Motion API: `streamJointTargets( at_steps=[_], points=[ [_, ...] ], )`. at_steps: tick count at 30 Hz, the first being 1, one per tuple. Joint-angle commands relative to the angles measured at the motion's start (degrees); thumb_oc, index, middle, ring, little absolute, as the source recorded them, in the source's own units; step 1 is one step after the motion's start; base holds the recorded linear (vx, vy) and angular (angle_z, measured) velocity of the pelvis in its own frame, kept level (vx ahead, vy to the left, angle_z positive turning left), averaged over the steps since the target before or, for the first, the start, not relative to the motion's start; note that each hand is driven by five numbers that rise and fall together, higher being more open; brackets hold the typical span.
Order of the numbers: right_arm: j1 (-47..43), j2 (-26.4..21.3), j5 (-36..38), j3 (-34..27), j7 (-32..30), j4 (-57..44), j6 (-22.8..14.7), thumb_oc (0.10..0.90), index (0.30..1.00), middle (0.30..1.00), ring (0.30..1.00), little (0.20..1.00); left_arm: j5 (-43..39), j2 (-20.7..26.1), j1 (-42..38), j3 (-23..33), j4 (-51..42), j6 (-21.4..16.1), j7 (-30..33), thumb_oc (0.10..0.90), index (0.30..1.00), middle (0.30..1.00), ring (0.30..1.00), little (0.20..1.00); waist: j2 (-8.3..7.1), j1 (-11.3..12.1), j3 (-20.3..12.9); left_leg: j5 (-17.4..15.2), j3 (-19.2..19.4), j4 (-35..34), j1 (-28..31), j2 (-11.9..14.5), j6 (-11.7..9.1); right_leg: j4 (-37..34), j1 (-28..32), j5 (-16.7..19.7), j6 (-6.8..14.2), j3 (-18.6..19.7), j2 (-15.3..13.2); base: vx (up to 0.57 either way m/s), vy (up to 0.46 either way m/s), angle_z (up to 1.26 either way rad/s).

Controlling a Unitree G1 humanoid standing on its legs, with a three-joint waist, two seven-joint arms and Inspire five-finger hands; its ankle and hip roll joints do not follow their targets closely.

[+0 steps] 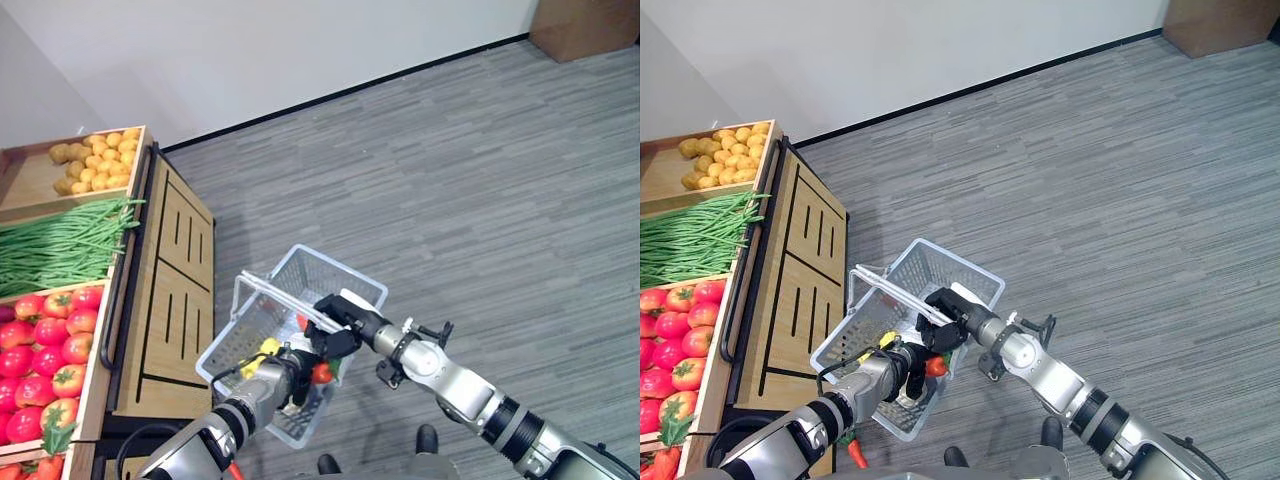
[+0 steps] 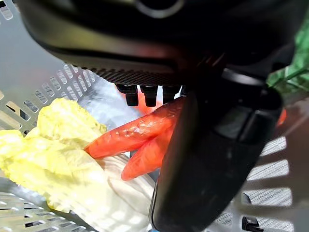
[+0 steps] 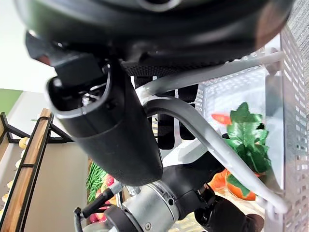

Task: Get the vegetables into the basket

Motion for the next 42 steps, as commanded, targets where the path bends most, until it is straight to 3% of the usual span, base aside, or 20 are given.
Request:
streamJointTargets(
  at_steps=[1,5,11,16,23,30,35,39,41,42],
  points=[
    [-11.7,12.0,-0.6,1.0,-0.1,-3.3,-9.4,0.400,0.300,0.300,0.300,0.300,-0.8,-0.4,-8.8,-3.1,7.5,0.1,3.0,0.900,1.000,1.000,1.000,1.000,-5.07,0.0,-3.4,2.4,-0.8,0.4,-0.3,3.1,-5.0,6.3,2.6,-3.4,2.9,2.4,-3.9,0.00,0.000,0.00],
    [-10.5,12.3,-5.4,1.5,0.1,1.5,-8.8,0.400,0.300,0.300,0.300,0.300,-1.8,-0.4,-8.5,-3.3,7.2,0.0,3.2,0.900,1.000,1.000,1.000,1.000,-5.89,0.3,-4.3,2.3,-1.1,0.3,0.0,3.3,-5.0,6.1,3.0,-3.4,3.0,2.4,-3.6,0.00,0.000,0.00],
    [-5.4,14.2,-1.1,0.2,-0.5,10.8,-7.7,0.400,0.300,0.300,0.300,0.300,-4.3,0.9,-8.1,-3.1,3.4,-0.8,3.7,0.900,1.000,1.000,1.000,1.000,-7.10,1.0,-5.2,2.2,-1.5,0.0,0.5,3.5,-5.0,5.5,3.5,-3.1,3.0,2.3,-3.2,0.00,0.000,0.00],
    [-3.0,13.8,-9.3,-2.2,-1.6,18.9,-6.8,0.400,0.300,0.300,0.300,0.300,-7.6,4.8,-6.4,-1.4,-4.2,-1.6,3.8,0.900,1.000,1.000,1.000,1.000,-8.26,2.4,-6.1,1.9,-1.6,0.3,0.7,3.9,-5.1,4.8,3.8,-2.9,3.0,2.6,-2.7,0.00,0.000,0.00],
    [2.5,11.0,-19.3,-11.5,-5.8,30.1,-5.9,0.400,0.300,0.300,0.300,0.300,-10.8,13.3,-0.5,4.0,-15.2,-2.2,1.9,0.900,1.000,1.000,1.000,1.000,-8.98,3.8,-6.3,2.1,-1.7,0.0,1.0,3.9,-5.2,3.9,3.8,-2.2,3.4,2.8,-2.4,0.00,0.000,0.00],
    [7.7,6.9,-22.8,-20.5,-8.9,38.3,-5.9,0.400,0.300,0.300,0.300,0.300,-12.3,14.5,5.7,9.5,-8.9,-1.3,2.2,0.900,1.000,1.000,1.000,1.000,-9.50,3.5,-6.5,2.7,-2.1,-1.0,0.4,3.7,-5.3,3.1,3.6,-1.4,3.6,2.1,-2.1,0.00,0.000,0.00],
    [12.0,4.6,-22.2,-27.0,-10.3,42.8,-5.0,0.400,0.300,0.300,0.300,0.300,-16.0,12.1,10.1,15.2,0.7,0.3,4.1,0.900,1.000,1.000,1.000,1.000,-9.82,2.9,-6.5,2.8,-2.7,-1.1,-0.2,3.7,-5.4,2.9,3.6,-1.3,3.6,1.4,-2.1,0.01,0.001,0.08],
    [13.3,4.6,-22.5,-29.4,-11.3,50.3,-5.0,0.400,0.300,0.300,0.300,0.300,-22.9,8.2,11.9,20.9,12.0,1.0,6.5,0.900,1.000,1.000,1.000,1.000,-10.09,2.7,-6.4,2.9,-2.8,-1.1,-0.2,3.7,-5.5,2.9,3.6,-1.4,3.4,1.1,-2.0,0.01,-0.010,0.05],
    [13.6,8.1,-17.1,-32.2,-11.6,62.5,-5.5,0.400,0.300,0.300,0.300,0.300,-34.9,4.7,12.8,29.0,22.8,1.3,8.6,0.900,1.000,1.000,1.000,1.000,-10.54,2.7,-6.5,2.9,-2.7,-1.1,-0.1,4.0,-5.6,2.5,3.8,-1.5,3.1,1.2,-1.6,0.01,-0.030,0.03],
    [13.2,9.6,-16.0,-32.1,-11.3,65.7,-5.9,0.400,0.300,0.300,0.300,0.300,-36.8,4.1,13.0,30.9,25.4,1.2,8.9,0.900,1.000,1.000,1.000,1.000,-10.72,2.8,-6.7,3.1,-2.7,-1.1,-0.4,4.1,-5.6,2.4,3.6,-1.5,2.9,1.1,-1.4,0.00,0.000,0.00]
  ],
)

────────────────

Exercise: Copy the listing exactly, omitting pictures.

Response to this exercise:
Motion API: `streamJointTargets( at_steps=[_], points=[ [_, ...] ], )`. at_steps: tick count at 30 Hz, the first being 1, one per tuple. Joint-angle commands relative to the angles measured at the motion's start (degrees); thumb_oc, index, middle, ring, little absolute, as the source recorded them, in the source's own units; step 1 is one step after the motion's start; base holds the recorded linear (vx, vy) and angular (angle_z, measured) velocity of the pelvis in its own frame, kept level (vx ahead, vy to the left, angle_z positive turning left), averaged over the steps since the target before or, for the first, the start, not relative to the motion's start; note that each hand is driven by five numbers that rise and fall together, higher being more open; brackets hold the typical span.
Order of the numbers: right_arm: j1 (-47..43), j2 (-26.4..21.3), j5 (-36..38), j3 (-34..27), j7 (-32..30), j4 (-57..44), j6 (-22.8..14.7), thumb_oc (0.10..0.90), index (0.30..1.00), middle (0.30..1.00), ring (0.30..1.00), little (0.20..1.00); left_arm: j5 (-43..39), j2 (-20.7..26.1), j1 (-42..38), j3 (-23..33), j4 (-51..42), j6 (-21.4..16.1), j7 (-30..33), thumb_oc (0.10..0.90), index (0.30..1.00), middle (0.30..1.00), ring (0.30..1.00), little (0.20..1.00); waist: j2 (-8.3..7.1), j1 (-11.3..12.1), j3 (-20.3..12.9); left_leg: j5 (-17.4..15.2), j3 (-19.2..19.4), j4 (-35..34), j1 (-28..31), j2 (-11.9..14.5), j6 (-11.7..9.1); right_leg: j4 (-37..34), j1 (-28..32), j5 (-16.7..19.7), j6 (-6.8..14.2), j3 (-18.6..19.7), j2 (-15.3..13.2); base: vx (up to 0.57 either way m/s), vy (up to 0.46 either way m/s), angle_z (up to 1.26 either way rad/s).

Controlling a Unitree G1 humanoid standing on its legs, with a three-joint waist, two seven-joint arms and Inspire five-finger hands; its ankle and hip roll joints do not follow their targets closely.

[+0 steps] 
[+0 steps] 
[+0 steps] 

Task: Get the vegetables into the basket

Motion for the next 42 steps, as commanded, targets where the path bends most, until it is straight to 3% of the usual span, base aside, or 20 are given.
Request:
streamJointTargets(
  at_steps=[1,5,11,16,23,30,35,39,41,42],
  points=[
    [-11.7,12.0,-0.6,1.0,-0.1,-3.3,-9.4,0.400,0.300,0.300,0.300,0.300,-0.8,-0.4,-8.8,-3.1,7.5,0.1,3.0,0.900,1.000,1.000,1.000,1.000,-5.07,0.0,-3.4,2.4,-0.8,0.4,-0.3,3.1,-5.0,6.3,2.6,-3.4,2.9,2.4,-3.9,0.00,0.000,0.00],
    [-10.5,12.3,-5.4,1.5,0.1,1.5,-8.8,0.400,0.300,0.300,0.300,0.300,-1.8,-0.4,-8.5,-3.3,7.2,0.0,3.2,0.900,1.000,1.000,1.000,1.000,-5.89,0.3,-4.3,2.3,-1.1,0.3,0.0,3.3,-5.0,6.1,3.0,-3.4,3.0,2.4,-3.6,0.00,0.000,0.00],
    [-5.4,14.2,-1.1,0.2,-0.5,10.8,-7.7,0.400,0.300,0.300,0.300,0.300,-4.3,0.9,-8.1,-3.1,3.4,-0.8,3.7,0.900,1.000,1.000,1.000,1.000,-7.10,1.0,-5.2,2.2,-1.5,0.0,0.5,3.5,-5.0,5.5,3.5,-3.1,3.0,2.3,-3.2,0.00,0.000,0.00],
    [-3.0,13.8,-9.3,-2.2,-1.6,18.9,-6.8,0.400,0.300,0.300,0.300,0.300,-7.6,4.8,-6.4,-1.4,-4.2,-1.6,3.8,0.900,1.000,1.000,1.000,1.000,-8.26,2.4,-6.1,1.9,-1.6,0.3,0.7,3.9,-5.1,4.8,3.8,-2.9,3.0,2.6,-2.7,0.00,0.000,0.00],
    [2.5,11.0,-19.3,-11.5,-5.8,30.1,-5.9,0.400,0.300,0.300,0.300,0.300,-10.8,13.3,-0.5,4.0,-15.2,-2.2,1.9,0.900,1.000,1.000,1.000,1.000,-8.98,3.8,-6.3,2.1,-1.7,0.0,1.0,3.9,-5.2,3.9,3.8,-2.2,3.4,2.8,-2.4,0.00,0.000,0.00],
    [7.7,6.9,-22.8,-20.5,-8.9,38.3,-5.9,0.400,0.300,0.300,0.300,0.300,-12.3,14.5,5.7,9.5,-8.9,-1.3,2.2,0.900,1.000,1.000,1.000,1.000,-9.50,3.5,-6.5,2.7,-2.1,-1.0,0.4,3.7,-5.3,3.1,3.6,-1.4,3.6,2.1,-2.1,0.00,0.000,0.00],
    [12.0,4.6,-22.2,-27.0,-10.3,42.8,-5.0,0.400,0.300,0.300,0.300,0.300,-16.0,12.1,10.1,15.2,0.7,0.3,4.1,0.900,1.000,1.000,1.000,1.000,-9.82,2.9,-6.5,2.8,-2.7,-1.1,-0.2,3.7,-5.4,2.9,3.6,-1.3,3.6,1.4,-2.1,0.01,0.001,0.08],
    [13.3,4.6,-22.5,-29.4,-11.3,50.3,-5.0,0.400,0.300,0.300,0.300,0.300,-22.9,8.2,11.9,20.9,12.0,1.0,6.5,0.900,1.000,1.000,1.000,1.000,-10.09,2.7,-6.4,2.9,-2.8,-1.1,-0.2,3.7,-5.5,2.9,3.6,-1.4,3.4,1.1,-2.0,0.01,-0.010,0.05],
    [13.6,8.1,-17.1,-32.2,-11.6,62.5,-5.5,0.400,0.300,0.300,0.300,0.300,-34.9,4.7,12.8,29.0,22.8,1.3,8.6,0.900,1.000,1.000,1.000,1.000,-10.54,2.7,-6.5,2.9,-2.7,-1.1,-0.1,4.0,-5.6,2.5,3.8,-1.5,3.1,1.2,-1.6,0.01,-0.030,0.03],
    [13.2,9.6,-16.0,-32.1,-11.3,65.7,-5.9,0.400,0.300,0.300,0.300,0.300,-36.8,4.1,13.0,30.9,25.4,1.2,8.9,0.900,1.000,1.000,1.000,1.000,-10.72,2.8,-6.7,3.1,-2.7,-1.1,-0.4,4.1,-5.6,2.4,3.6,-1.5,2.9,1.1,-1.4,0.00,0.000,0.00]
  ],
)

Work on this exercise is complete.